# Lost 69 GTO convertible parts



## Skyhawk144 (Apr 22, 2008)

I put my rust free 1969 GTO in a shop in Princeton, WV in 2005 for a complete frame off restoration. It was a gold 1969 convertible fully documented with 32,000 original miles. I paid a sizeable deposit and after 2 years of getting the run around I filed suit to get the car returned. This month, April 2008, the court ordered the shop to return the car. The matching engine and transmission along with the entire original front clip was gone and replaced with after market fenders and a few other after market parts. The black bucket seats, interior trim, mirrors, glass and badges were all gone. The doors are from another car. The parts lost may have been in primer.
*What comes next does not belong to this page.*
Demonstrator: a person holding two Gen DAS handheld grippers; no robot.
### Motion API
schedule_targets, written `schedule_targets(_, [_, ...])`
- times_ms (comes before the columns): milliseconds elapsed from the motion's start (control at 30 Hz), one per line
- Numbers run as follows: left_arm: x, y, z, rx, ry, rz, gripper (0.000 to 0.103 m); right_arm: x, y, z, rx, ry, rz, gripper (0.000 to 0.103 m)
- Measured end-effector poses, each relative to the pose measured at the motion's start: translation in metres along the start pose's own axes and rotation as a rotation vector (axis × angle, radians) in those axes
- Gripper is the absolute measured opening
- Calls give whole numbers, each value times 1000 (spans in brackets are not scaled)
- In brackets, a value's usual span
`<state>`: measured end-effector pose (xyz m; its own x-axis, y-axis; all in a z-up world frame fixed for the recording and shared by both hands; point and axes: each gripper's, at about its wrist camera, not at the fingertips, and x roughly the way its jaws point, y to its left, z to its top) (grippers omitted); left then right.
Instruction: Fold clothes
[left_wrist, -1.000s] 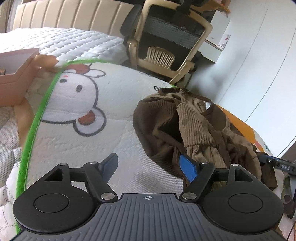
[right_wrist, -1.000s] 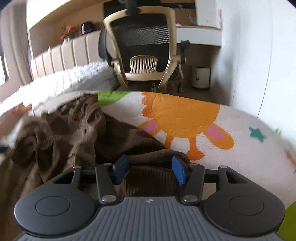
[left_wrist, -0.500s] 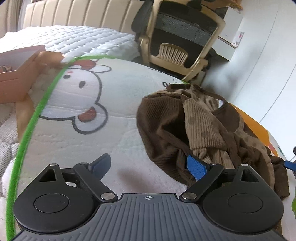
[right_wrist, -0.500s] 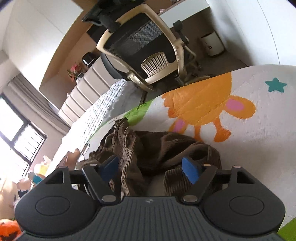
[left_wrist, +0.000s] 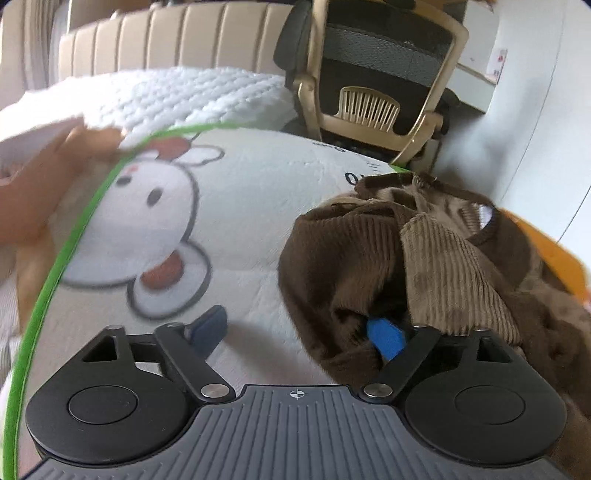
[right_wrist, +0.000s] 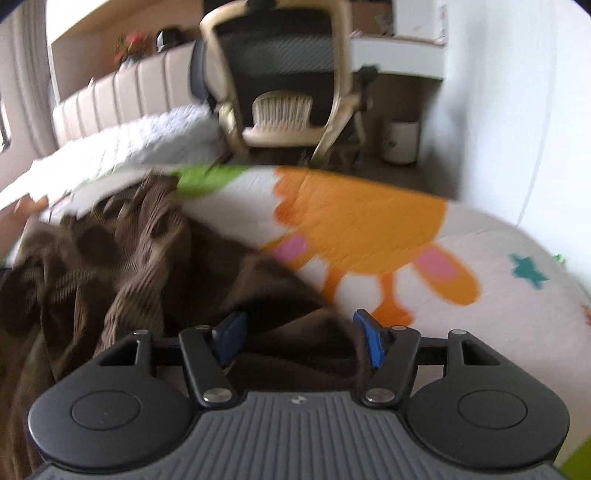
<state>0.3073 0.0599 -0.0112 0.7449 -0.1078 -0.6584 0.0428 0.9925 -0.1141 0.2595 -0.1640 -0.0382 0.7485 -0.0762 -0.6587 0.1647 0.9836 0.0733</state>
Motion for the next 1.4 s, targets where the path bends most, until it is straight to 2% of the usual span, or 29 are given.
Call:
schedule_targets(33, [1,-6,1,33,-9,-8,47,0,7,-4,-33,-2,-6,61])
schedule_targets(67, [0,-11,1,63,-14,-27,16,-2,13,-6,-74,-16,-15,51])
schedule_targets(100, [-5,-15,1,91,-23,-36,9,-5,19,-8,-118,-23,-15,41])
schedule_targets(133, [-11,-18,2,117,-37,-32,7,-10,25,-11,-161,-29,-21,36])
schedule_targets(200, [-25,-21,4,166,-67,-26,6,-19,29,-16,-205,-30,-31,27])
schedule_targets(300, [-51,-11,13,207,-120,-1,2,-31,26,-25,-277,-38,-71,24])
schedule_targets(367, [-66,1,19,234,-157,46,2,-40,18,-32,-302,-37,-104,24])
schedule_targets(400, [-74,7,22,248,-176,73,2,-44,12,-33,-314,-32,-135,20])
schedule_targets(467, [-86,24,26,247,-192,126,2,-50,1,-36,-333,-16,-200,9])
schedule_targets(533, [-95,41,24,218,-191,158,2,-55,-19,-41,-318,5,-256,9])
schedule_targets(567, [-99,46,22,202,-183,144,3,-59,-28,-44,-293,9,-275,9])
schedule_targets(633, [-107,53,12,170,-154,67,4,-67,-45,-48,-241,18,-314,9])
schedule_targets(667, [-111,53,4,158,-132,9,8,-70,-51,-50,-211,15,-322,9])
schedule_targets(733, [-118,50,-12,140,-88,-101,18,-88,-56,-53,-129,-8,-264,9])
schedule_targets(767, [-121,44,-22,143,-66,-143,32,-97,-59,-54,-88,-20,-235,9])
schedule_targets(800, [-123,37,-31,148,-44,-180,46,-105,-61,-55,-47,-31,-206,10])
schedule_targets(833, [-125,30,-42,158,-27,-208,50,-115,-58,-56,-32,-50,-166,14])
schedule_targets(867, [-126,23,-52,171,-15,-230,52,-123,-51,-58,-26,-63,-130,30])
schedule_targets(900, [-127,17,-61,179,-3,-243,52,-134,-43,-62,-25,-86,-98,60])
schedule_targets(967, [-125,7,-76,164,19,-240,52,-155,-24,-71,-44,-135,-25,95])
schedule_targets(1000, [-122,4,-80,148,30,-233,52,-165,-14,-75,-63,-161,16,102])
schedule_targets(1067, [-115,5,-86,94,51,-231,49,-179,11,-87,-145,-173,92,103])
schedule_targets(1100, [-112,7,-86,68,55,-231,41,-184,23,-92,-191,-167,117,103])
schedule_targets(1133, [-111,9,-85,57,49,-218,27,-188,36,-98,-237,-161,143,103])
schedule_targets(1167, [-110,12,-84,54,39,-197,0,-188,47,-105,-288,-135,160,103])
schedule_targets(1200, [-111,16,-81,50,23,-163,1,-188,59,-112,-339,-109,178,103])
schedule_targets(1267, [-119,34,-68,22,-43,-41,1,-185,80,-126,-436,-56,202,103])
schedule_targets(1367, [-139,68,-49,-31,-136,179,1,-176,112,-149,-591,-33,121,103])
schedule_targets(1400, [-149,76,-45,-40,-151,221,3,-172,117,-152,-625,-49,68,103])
While the law suit continues, I would like any information from who may have ended up with these parts. If the parts have been used, we won't request return, or seek prosecution, but just information on how, where and from whom they were acquired. Please contact James Magraw with any information @[email protected]


----------



## GTO JUDGE (May 14, 2005)

Without numbers it will be hard to claim those parts but you say its fully documented. If you can prove they sold them without your consent, anyone buying those parts are buying "hot" parts, unknowingly of course. Maybe court documents to reflect this sent to all parts suppliers letting them know they are being used to fence stolen parts, and EBAY which would be hard to do.

It would seem to me any parts that were lifted from your car and sold, there would be a paper trail that may help you see what parts were sold and who to and for how much. At least the subpoena of the outfit's financial records may aid, but I am sure your attorney's have already done this. 

Good Luck tracking them down.


----------